His eyes widen. “Both?”

“Weirdo,” she returns. “Text me.” 

“I’ll text you.”

“I just said that, Parker.”

“Yeah,” he breathes, ruffling his hair. “I gotta go. Bye Michelle.” 

She watches him out of the entrance, rushing to wherever he always rushes to, watching the way his back curves with every step. 

 


 

Still no notifications.

She tosses her phone to the floor, frustrated and discouraged from ever asking Peter to talk to her outside of the stupid competitions they have during practices. 

Michelle’s an idiot for checking every ten minutes for the past two hours. 

She tucks herself into bed for a midday nap after finishing Pride and Prejudice for the second time in the past two years, avoiding her homework or Academic Decathlon because her brain hurts. As the sun sets and Michelle drifts into a light slumber, she starts to think about the way Peter teases her every day, trying to get a rise out of her when they try to prove who’s smarter than the other, nothing but trash talking coming out of his stupid mouth.
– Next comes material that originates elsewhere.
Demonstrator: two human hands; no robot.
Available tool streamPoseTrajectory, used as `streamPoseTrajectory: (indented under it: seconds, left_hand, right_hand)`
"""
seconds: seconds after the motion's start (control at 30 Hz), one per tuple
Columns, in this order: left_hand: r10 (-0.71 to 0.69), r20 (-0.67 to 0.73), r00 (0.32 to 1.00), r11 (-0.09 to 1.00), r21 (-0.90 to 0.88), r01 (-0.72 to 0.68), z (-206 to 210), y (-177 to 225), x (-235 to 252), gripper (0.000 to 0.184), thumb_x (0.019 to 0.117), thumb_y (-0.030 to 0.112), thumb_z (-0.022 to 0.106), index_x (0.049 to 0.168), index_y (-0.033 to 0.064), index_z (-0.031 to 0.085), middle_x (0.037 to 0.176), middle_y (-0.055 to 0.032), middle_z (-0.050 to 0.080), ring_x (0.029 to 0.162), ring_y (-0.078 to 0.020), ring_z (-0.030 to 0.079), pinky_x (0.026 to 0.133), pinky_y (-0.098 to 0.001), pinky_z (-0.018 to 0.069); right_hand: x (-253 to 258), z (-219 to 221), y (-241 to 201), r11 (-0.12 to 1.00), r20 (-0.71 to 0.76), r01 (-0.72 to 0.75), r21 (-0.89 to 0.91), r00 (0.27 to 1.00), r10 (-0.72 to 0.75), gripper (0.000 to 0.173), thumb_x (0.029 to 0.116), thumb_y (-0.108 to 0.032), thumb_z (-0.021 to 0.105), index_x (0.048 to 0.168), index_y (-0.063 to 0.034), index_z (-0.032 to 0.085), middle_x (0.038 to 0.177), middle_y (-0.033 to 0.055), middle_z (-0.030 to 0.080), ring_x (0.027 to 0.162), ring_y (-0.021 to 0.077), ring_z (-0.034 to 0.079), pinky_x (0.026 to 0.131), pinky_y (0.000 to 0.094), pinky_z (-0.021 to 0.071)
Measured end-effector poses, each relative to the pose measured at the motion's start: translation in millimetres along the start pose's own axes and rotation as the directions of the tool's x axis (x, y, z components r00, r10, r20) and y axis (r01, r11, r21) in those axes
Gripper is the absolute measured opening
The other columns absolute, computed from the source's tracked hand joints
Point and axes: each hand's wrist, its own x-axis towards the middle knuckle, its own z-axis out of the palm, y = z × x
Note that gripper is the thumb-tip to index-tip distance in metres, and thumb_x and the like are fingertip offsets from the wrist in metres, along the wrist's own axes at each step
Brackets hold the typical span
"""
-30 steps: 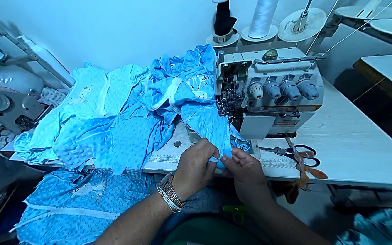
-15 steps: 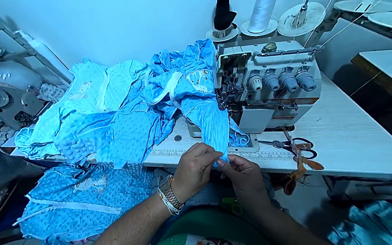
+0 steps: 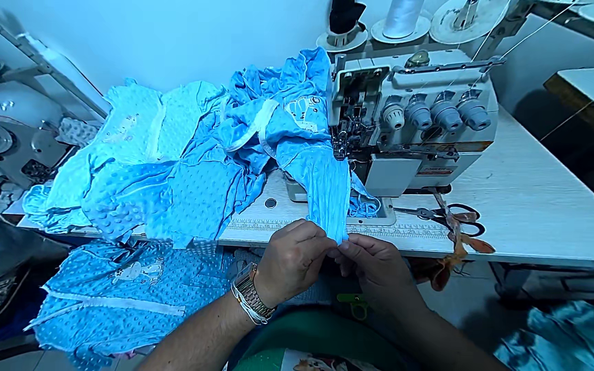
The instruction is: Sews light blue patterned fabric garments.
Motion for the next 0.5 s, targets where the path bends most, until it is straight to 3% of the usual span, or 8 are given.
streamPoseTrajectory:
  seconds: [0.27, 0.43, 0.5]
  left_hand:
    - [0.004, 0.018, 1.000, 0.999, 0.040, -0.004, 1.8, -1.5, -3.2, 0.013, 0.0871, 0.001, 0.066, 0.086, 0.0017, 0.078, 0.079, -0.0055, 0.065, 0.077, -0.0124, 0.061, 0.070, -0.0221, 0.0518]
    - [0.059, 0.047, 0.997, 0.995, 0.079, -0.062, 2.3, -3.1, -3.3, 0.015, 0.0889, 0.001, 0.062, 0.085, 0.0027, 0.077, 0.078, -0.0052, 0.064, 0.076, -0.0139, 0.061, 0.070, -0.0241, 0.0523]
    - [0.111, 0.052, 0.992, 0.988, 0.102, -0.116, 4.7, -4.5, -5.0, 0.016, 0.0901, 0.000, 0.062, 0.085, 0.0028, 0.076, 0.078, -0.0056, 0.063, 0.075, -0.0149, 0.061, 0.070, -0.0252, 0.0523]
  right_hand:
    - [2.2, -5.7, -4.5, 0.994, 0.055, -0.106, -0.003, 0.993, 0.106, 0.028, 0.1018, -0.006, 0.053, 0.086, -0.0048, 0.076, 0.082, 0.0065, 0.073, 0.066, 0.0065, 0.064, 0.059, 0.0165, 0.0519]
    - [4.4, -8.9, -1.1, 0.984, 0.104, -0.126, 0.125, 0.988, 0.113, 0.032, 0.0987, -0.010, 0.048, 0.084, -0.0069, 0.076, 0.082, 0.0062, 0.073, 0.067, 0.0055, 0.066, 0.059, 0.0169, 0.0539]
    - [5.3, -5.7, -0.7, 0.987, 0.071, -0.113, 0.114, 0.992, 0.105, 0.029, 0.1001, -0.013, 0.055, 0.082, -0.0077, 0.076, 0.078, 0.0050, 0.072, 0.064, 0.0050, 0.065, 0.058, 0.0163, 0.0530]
Then she dreams about kissing his stupid mouth and running her hands through his annoyingly fluffy hair and holding his sweaty hands. 

She hates him. 

She wakes up to four text messages. 

 

parker: i took a fat nap after going home and i forgot to text you :( :( :( 

parker: are you still down to study with me sometime?

parker: let me know

parker: it’s peter btw. parker.

 

michelle: who’s peter parker?

parker: you don’t know who the smartest person in decathlon is?

 

Michelle rolls her eyes. 

 

michelle: i do know her. michelle. 

parker: eight-seven.

michelle: not for long. two more practices left and i’ll beat you both times.

parker: i don’t doubt you.

 

She does a double take, rereading his last message like it’s an error – like he was supposed to send this to someone else. She nearly throws her phone out of the window. 

 

parker: r u busy on friday night?

parker: we can do my house. 

parker: may can get us pizza

parker: unless you hate pizza

parker: then i don’t want to invite you

parker: :)

 

Michelle rubs her eyes. 

 

michelle: stop spamming my phone. 

parker: lol 

parker: is that a yes?

michelle: yes.

michelle: i guess. 

 


 

She tucks her hair behind her ear after she presses the doorbell. Looking down at her outfit, Michelle confirms with herself that it was a smart decision to stay in the clothes she wore today at school. 

Letting her hair down is a good, safe touch. It’s not like she’s trying to impress Peter at all. She knows May is going to be home, and she’s never met May, and she’s never been this nervous to meet an adult. Plus, she knows that – from the few conversations she’s heard between Ned and Peter at their lunch table – May is not just any adult. She’s the woman who raised Peter. 

The thought makes the saliva in Michelle’s mouth thicker.

When May swings the door open, she has a wide grin on her face, a twinkle in her eye, and one hand on her hip. “Michelle!”

“Hi, Mrs. Parker,” she extends her arm out to formally introduce herself. 

“Hi sweetie, come on in and call me May,” she shakes her hand. “Peter’s still in the shower. You know how overly sweaty teenage boys get. Make yourself comfortable. I can give you an apartment tour, but you’re looking at all of it.” 

Michelle sees a cozy living room piled with soft blankets and candles and picture frames. There’s a shelf of books and another shelf of what appears to be Star Wars collectibles. The house smells like freshly baked bread and feels like a warm summer day. 

It’s warm and open and loving. 

She makes herself space on the couch, hands folding on her lap with her back straight. 

“So you and Peter are finally teaming up instead of going against each other?” May starts the conversation, Michelle tilting her head at the question like she’s surprised that Peter talks to May about her.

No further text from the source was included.